▶ _What is being asked_
Copy each line of the material beneath that holds the word "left".

▶ _Data_

+===+

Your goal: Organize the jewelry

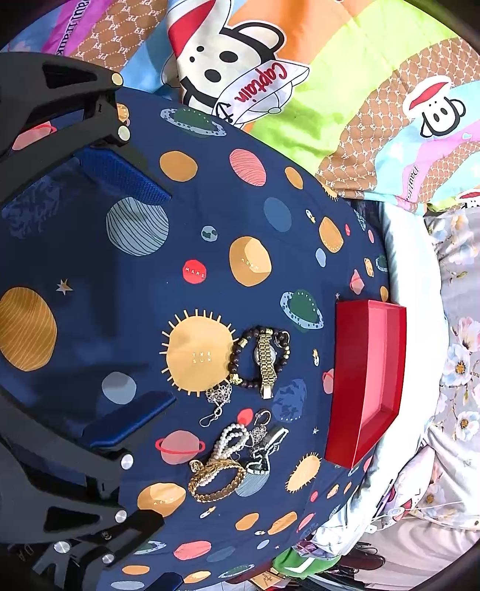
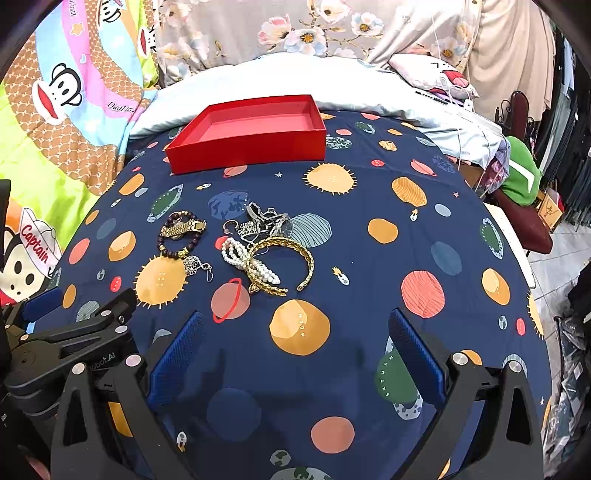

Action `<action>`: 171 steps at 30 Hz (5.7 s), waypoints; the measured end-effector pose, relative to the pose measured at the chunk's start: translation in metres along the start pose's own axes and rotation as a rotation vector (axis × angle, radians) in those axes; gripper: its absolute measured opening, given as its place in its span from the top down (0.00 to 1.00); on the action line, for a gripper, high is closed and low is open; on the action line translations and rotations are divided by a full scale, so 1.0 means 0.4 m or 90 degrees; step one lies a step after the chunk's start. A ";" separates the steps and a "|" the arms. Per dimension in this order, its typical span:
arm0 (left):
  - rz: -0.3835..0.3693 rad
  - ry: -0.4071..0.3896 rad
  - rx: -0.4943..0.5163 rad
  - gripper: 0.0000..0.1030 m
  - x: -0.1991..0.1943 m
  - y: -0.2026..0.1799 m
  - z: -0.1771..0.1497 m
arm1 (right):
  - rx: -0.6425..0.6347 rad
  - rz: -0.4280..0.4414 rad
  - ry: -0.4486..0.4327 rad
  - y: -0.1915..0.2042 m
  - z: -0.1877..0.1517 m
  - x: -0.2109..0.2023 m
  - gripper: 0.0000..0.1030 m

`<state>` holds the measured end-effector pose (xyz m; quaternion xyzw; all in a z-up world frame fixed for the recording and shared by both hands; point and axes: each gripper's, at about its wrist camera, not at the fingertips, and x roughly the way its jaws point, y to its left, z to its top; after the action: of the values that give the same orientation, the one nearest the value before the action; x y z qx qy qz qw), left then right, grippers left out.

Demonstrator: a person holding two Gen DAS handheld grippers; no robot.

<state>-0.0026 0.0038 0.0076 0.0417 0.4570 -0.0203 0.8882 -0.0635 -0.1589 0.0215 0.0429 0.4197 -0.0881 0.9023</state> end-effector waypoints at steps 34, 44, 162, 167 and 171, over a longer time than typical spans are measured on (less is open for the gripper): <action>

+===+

▶ _Output below_
arm0 (left):
`<state>` holds the measured end-effector pose (xyz m; quaternion xyzw; all in a z-up world frame fixed for the recording and shared by both hands; point and axes: each gripper's, at about its wrist camera, not at the fingertips, and x roughly the way its jaws point, y to its left, z to its top; after the action: of the values that give the same orientation, the one nearest the value before the action; x y z qx qy qz qw), left then right, grippers left out.

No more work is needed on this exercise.